EXERCISE DATA:
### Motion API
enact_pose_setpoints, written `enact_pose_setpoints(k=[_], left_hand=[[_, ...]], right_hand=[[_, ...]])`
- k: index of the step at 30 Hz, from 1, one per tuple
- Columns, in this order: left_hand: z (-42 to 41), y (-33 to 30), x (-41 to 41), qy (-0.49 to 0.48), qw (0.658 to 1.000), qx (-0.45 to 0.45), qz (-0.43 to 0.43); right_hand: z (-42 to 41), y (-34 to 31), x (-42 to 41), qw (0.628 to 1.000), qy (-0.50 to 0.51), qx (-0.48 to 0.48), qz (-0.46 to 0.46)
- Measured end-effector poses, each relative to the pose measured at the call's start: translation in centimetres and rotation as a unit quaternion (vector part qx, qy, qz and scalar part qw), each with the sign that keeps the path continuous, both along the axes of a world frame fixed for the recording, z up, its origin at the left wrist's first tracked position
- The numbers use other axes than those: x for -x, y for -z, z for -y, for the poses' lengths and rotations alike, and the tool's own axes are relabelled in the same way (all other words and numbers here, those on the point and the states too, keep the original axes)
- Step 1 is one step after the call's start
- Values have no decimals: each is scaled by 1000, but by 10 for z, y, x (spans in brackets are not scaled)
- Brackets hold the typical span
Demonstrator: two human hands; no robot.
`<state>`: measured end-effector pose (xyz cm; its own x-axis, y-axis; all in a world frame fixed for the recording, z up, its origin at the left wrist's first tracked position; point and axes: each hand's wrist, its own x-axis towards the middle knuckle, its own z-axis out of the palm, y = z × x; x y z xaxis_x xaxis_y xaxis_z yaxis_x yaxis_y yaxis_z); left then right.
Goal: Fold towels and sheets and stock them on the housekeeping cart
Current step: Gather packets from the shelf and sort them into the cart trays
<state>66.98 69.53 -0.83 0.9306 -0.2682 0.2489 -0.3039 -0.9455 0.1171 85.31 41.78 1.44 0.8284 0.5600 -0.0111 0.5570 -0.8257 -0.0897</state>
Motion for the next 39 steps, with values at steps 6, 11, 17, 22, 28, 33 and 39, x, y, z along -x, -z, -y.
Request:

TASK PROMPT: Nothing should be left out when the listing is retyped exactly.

RESPONSE:
### Motion API
enact_pose_setpoints, written `enact_pose_setpoints(k=[_], left_hand=[[_, ...]], right_hand=[[_, ...]])`
- k: index of the step at 30 Hz, from 1, one per tuple
- Columns, in this order: left_hand: z (-42 to 41), y (-33 to 30), x (-41 to 41), qy (-0.49 to 0.48), qw (0.658 to 1.000), qx (-0.45 to 0.45), qz (-0.43 to 0.43); right_hand: z (-42 to 41), y (-34 to 31), x (-42 to 41), qw (0.628 to 1.000), qy (-0.50 to 0.51), qx (-0.48 to 0.48), qz (-0.46 to 0.46)
- Measured end-effector poses, each relative to the pose measured at the call's start: translation in centimetres and rotation as a unit quaternion (vector part qx, qy, qz and scalar part qw), each with the sign that keeps the path continuous, both along the axes of a world frame fixed for the recording, z up, its origin at the left wrist's first tracked position
- The numbers use other axes than those: x for -x, y for -z, z for -y, for the poses' lengths and rotations alike, and the tool's own axes are relabelled in the same way (all other words and numbers here, those on the point and the states too, keep the original axes)
- Step 1 is one step after the call's start
- Values have no decimals: each is scaled by 1000, but by 10 for z, y, x (spans in brackets are not scaled)
- Brackets hold the typical span
Demonstrator: two human hands; no robot.
`<state>`: measured end-effector pose (xyz cm; its own x-axis, y-axis; all in a world frame fixed for the recording, z up, its origin at the left wrist's first tracked position; point and axes: each hand's wrist, its own x-axis towards the middle knuckle, its own z-axis out of the palm, y = z × x; x y z xaxis_x xaxis_y xaxis_z yaxis_x yaxis_y yaxis_z); left then right.
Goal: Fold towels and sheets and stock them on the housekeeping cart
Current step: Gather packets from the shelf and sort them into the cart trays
<state>66.98 69.53 -0.83 0.9306 -0.2682 0.2489 -0.3039 -0.9455 0.1171 85.31 41.78 1.44 0.8284 0.5600 -0.0111 0.5570 -0.8257 -0.0897</state>
Motion for the next 39 steps, with values at steps 6, 11, 17, 22, 28, 33 and 39, x, y, z along -x, -z, -y.
Request:

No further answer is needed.